Photo credit: Alise Hicks @ https://medium.com/@alisehicks/the-end-of-self-sacrifice-the-beginning-of-self-love-and-boundaries-cea19e8900ff

Hi my people! Sorry for taking so long to post. I have been busy, fulfilling my soul contract I had made some hundred years ago with the person who is my grandma in this life. The contract is not a complex one, it just entails a decade or more of taking care of her, making her tea which she loves very much, listening to her talk about ghosts and ghouls and giving her meals and anything else she needs. Come to think of it, this contact wasn’t one sided: She took care of me when I was little and that is why I grew up calling her mum and not granny. Well, everything you need to know about my childhood you can derive from that simple statement.

Like any good contract, it is reciprocal. Meaning that I scratch your back you scratch mine. She was there for me, I am there for her. It is not physics. Simple as that!

However, problem comes when a pattern arises, which calls on me to play this “caretaker” role in the long-lasting relationships of my life, such as marriage.
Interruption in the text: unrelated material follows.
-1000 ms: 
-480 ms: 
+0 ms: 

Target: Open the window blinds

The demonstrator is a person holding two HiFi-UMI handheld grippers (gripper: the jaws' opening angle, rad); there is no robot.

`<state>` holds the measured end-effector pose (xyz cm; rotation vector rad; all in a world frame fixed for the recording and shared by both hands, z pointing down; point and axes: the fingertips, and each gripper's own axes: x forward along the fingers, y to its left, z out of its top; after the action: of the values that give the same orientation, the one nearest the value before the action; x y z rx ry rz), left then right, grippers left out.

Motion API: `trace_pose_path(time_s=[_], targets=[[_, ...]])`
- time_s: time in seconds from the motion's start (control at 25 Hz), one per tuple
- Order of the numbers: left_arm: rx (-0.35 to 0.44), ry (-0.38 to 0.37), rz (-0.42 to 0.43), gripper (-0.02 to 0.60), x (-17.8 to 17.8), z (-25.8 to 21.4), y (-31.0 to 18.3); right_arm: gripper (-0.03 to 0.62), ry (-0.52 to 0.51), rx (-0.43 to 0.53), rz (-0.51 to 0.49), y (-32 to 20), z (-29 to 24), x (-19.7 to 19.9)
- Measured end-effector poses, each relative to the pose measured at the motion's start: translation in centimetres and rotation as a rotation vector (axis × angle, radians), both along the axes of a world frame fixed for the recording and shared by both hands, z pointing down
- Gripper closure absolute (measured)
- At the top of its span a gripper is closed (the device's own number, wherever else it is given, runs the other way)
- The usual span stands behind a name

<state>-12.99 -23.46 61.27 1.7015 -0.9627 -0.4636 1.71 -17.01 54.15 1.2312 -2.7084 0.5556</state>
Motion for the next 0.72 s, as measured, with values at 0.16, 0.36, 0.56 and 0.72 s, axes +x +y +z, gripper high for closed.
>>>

For example, I have a tendency of attracting broken souls. The wounded and the damaged. Those who need something from me. I attract them like a magnet. I find myself feeling sorry for them when they don’t deserve it and giving to them all of myself. These kind of contracts are destructive or potentially so and they leave me distraught and depressed. I believe they are karmic ones. And no, they are not reciprocal. They are “taking” contracts because when they are done with me, after several cycles of pain and suffering on my part, I am left counting my losses and licking my wounds by myself.

Recently, I received an attractive offer. Attractive, yes, like that snake whose coat is too shiny to convince you it couldn’t hurt a fly. For how come something so perfect and beautiful could cause any harm? Well, I had mixed emotions: Firstly, a voice in my head was screaming, “soul contract! Run Away!”. Secondly, I recall there was a time in my life, some four or five years ago, where I had wanted this very much. Of course, back then, I was blissfully ignorant, spiritually asleep and playing my role beautifully like any human in the matrix of things.
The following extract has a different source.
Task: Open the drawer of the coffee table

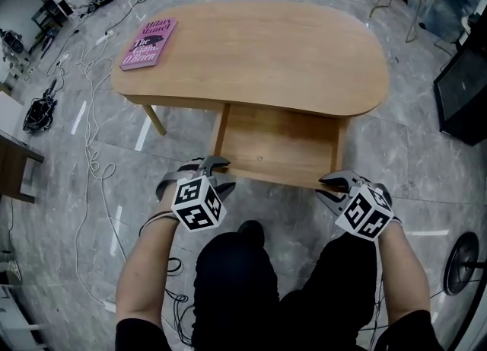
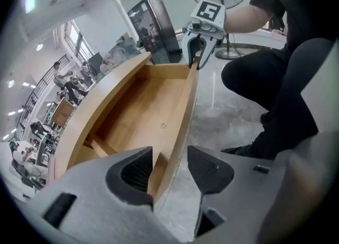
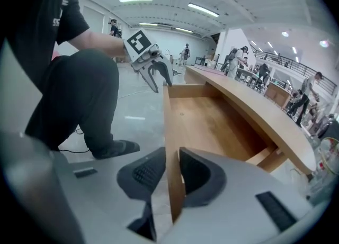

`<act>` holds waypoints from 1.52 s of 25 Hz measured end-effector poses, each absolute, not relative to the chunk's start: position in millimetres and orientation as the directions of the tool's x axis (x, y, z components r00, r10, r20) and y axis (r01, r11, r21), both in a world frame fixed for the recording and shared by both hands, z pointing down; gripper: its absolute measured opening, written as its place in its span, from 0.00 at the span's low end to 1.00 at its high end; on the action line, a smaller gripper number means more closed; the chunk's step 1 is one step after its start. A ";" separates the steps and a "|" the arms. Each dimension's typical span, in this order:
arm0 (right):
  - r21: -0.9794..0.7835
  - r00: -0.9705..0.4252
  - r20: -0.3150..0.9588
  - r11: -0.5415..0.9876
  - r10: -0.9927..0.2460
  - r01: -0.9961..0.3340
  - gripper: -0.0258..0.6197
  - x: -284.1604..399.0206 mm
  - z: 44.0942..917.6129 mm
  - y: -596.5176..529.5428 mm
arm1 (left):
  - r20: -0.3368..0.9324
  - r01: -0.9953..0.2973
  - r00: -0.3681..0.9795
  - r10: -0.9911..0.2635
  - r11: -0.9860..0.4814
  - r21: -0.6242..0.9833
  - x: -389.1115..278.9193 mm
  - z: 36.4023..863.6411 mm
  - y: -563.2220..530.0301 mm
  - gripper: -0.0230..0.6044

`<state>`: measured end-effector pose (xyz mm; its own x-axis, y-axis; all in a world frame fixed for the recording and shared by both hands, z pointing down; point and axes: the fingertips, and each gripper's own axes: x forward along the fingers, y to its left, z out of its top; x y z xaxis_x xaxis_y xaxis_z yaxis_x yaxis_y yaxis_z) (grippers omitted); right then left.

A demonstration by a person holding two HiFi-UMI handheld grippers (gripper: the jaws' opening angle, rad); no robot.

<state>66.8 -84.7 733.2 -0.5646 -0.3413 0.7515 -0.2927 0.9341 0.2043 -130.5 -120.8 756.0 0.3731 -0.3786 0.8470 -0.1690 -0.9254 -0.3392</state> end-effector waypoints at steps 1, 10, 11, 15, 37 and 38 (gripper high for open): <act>0.207 -0.566 0.751 0.935 -0.341 -0.288 0.17 66.7 733.4 -84.6 | 0.848 -0.163 0.360 -0.389 -0.921 -0.353 -130.7 759.3 -124.4 0.37; 0.225 -0.561 0.762 0.944 -0.325 -0.242 0.16 67.3 737.7 -71.8 | 0.853 -0.155 0.367 -0.372 -0.928 -0.338 -129.8 764.3 -116.1 0.24; 0.232 -0.561 0.757 0.940 -0.335 -0.249 0.16 66.8 737.8 -72.4 | 0.847 -0.164 0.374 -0.378 -0.926 -0.340 -130.4 764.2 -116.8 0.25; 0.265 -0.550 0.755 0.934 -0.356 -0.242 0.16 66.9 737.2 -73.5 | 0.833 -0.167 0.391 -0.393 -0.920 -0.355 -130.5 763.3 -117.9 0.25; 0.178 -0.700 0.581 0.904 -0.415 -0.389 0.18 62.9 673.6 -102.3 | 0.637 -0.392 0.656 -0.405 -0.904 -0.171 -120.9 690.5 -139.0 0.32; 0.163 -0.720 0.532 0.888 -0.447 -0.430 0.17 63.9 662.4 -108.1 | 0.578 -0.431 0.695 -0.428 -0.891 -0.142 -117.8 674.2 -144.8 0.29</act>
I didn’t know then what I know now which is that nobody ever comes in your life, except those you have contracted with at a soul level before you reincarnated. Michael Mirdad puts it this way, “No one comes into your air space unless they made a contract with you.” And that simple powerful statement is ground-breaking because this means everyone in our life, those we love and those we learn from, are familiar souls we have made an agreement with to love us or hate us, to give us or take from us.

With this powerful knowledge in my hands, I cannot help but think twice about any relationship ffer in this life time. If my choice has any effect in the matter, I would like to exercise that right to prevent any unnecessary suffering disguised as lessons. No, thank you, I have learned enough already in my twenty eight years and many more before that to put myself through another cycle of self-sacrificing and caretaking like some blind bat that refuses to learn.

For this very reason, I am weary and overly cautious of this offer which was made to me. This offer is very familiar to the past relationship dynamics where I gave and not received, where I was left drained and empty, where I had to take care of someone at the expense of my own wellbeing. The offer is almost like an insult by the universe. That is how it feels like because I prayed and prayed for a family and for marriage only to have this offer come up soon after. I wonder, is God testing me to see whether I have learned to put myself first before others or not? Perhaps, if God is not involved with this contract, if I made it myself before, am I being called to fulfill it now? Does it mean I cannot get out of it? Does it mean if I should desire marriage and a family, getting into this dynamic with this person is the only way for me? Does it then mean I must stay single or become a caretaker for life?

“I plea insanity!” Is what Michael Mirdad said, concerning soul contracts of caretaking and self-sacrificing for others. Yes I made them, I might have made them but I was insane. Yes, insane because nobody in their right mind would bind themselves to a one-sided contract of self-sacrifice and caretaking unless they were insane, or ignorant of the full facts. Now ignorance may not be a defense but insanity sure is. I was insane when I made those contracts of self-sacrifice and caretaking and now I render them all invalid.